_WHAT YOU ARE ASKED TO DO_.
Your answer should be an exact copy of the lines from the start of the entries to the line containing "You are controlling", both included.

_GIVEN DATA_.
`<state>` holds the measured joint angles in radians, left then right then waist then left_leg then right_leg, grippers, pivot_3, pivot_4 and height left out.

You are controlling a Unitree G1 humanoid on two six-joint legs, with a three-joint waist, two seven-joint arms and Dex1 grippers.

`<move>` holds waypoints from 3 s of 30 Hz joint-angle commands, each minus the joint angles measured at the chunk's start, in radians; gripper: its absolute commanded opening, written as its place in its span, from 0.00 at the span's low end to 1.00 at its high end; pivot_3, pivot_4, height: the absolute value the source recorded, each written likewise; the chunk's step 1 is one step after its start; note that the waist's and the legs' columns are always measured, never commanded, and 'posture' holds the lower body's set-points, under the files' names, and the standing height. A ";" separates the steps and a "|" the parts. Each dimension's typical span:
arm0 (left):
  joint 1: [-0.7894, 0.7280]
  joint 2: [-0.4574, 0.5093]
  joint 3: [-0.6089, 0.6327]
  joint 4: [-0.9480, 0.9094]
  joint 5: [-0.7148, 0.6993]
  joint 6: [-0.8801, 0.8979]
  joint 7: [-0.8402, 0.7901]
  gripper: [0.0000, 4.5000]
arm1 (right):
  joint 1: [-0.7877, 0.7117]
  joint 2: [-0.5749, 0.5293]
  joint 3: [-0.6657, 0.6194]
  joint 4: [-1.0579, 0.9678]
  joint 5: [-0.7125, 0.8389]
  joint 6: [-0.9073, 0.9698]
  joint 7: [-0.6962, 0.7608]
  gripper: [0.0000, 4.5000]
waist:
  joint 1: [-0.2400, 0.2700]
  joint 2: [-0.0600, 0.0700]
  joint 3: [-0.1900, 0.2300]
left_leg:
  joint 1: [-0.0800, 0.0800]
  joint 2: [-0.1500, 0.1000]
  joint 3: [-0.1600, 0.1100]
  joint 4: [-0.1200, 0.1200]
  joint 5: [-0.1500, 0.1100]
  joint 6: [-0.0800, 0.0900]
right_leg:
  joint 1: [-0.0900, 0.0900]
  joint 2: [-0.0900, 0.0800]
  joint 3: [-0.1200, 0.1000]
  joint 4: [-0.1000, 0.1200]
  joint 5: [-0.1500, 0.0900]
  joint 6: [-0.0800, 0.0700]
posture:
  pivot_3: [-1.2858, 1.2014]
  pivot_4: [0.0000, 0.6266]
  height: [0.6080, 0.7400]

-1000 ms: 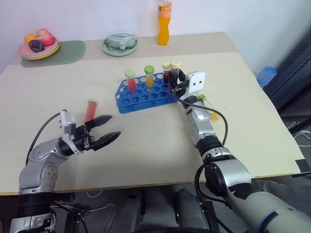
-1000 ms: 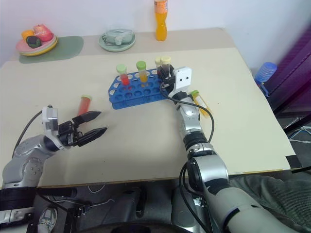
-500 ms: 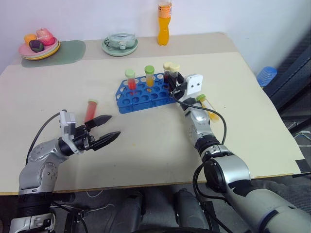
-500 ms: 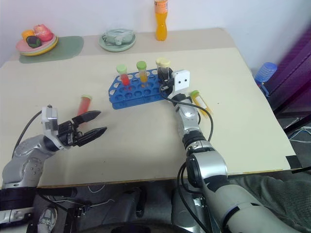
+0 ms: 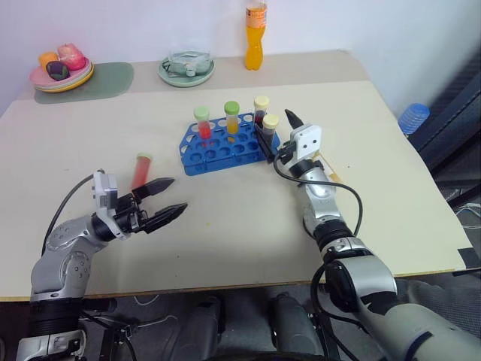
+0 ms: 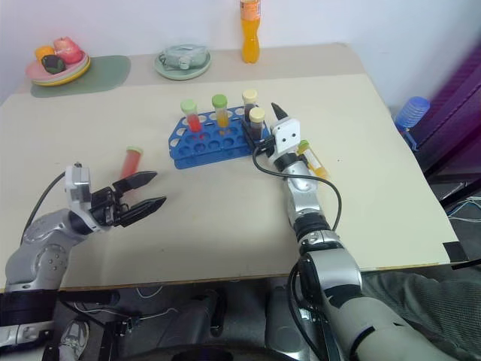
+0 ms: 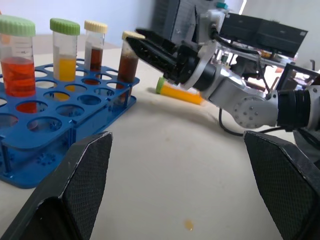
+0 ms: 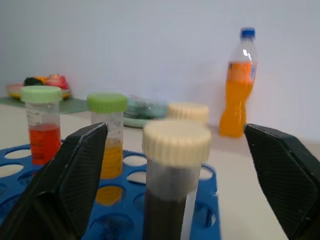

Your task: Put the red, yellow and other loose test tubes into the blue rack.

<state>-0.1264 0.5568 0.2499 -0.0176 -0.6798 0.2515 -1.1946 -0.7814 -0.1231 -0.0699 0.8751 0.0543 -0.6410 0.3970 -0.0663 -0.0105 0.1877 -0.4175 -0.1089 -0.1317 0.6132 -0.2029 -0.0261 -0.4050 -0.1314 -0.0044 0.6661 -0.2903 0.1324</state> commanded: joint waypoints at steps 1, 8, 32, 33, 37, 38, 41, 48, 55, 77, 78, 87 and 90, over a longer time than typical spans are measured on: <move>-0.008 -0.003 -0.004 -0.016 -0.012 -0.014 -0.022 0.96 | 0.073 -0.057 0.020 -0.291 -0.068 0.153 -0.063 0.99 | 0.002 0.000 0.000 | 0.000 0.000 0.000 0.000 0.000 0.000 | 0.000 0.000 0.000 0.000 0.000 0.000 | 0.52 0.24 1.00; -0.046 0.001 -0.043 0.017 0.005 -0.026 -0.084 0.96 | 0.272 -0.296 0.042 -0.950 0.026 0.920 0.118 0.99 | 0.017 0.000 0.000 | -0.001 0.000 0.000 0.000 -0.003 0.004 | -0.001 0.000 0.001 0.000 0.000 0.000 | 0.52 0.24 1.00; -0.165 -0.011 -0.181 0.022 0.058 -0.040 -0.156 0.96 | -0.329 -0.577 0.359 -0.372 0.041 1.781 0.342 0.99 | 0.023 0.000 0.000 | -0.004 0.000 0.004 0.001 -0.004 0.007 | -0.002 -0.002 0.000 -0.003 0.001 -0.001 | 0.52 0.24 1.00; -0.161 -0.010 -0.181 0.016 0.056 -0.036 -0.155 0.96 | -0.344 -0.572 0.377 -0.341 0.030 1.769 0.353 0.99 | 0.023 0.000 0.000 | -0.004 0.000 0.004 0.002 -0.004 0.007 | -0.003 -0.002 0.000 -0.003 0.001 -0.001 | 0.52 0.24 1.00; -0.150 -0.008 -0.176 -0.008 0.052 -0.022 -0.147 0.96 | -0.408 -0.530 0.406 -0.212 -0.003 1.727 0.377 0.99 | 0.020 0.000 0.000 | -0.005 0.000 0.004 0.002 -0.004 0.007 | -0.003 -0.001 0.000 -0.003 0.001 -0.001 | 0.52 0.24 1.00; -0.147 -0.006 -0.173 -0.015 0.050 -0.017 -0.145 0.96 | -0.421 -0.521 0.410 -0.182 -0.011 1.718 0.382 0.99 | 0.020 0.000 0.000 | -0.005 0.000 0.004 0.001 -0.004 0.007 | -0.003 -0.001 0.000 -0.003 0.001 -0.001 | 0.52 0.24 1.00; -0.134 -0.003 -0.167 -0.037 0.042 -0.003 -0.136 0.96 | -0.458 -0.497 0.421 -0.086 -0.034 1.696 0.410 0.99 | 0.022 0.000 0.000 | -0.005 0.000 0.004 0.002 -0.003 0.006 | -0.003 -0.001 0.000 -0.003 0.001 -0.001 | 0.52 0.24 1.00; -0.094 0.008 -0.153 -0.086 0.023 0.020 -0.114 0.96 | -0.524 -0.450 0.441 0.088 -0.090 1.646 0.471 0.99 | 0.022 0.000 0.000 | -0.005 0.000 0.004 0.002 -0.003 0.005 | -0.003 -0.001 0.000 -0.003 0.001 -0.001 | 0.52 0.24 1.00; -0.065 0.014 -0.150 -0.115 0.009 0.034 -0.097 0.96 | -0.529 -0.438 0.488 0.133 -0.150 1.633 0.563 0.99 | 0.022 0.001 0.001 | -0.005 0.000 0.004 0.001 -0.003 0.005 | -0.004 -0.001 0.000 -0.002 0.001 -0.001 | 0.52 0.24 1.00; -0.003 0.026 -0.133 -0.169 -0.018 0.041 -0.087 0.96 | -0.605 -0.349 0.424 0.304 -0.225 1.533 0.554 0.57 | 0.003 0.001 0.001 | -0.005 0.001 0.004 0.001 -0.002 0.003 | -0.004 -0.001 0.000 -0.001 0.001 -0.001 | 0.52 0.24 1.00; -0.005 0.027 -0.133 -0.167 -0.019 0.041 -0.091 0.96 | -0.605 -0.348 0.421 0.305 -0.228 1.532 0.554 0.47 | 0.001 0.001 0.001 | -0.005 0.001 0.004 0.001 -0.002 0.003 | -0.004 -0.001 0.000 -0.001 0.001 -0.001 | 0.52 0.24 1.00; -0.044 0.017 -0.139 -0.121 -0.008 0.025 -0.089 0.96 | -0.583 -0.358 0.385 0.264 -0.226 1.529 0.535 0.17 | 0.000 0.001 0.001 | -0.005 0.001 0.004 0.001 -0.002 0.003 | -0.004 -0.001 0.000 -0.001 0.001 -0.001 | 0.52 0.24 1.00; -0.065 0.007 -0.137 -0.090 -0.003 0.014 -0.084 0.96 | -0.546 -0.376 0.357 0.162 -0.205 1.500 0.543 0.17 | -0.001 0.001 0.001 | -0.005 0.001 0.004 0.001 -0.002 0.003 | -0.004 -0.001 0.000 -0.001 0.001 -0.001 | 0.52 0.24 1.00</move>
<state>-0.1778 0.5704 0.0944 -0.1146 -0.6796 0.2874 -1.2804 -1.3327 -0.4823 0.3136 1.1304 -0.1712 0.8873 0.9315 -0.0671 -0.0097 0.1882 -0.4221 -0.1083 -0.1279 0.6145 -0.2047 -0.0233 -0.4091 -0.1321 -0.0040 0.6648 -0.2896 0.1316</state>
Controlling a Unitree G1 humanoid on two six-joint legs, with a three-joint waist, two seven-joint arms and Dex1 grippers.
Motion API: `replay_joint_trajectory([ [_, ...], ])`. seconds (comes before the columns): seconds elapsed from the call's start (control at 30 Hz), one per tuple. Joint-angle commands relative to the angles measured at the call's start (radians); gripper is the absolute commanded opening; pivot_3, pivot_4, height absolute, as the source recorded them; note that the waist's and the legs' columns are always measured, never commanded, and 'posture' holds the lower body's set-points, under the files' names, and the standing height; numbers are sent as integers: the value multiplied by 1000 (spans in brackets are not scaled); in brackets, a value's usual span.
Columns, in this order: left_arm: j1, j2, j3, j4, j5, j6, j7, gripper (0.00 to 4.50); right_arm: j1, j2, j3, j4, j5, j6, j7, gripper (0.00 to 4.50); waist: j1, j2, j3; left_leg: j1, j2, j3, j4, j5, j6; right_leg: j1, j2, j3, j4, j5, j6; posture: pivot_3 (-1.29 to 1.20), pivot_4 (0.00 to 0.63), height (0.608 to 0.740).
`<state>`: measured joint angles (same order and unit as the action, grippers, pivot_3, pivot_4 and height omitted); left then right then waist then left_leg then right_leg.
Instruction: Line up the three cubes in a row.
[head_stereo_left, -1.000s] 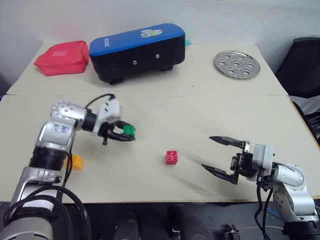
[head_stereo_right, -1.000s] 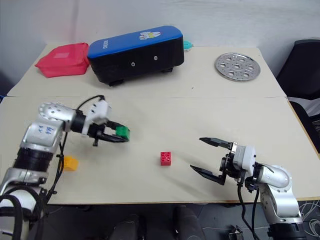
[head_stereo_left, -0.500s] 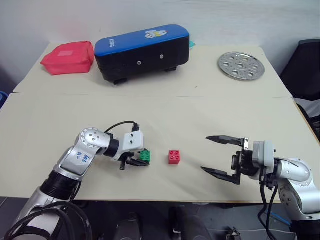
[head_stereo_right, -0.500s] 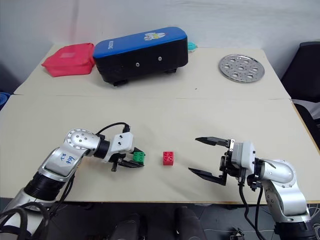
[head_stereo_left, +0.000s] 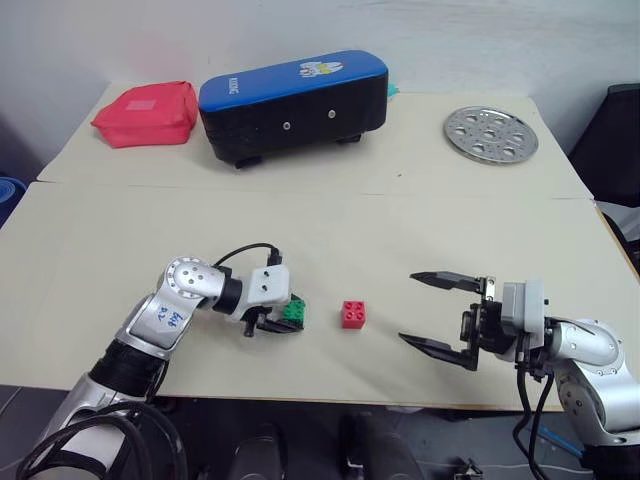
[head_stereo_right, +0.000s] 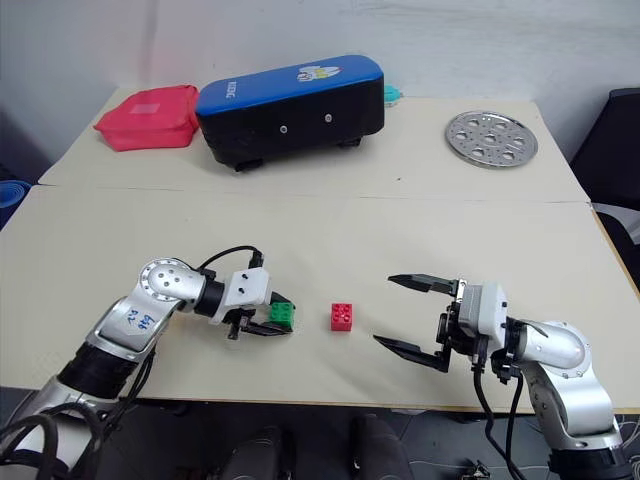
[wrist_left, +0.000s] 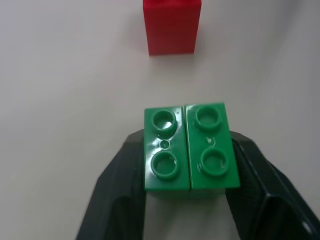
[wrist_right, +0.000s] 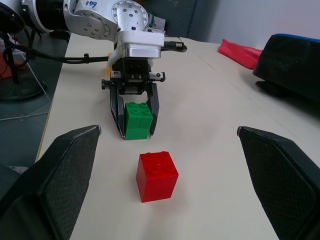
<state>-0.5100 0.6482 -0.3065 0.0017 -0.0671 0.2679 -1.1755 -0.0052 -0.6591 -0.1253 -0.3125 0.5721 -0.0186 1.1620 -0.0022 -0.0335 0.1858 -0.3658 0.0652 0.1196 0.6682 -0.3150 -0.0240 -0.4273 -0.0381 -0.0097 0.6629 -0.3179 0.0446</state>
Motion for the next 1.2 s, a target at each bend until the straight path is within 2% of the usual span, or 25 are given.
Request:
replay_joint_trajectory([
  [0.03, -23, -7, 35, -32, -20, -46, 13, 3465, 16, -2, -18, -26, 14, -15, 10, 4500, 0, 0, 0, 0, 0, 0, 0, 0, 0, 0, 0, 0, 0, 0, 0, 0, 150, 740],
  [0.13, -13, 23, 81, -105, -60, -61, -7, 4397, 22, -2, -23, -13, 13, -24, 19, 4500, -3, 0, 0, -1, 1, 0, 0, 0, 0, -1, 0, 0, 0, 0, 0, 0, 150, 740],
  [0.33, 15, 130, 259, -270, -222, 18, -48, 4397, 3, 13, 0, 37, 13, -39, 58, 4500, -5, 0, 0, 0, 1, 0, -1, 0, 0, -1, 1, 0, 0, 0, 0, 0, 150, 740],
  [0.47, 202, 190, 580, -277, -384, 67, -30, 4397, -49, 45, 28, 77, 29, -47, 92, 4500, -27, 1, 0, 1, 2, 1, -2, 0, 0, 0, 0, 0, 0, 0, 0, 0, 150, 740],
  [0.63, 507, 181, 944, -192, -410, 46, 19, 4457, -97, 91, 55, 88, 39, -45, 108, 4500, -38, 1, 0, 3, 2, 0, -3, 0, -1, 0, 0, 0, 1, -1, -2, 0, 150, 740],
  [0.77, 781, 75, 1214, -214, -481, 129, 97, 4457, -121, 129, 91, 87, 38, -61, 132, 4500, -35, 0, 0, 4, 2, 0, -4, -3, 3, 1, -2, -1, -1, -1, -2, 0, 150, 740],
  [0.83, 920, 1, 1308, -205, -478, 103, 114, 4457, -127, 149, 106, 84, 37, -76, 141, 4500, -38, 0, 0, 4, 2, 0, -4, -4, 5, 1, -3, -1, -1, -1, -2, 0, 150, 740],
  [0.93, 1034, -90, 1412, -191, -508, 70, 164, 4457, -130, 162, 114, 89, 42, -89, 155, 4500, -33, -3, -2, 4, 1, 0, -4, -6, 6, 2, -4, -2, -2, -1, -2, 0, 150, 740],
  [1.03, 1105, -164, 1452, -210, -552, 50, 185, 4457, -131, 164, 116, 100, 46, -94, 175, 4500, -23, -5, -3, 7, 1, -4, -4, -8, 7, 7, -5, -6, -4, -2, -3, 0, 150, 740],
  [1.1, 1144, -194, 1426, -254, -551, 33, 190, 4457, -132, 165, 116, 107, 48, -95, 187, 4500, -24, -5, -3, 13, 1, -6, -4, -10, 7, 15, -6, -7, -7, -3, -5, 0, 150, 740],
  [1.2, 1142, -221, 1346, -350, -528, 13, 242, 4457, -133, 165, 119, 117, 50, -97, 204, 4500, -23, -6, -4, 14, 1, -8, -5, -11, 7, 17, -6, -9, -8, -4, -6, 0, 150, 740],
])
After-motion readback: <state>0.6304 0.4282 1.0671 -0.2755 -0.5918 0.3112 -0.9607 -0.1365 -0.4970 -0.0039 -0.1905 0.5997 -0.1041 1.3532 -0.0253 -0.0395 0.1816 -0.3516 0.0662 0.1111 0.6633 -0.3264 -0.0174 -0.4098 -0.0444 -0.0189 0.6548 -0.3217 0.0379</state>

_RESPONSE BOX_.
`<state>` holds the measured joint angles in radians, left then right then waist then left_leg then right_leg, grippers, pivot_3, pivot_4 and height left out.

You are controlling a Unitree G1 humanoid on two six-joint legs, with a three-joint waist, two seven-joint arms and Dex1 grippers.

The exercise is finished and nothing remains.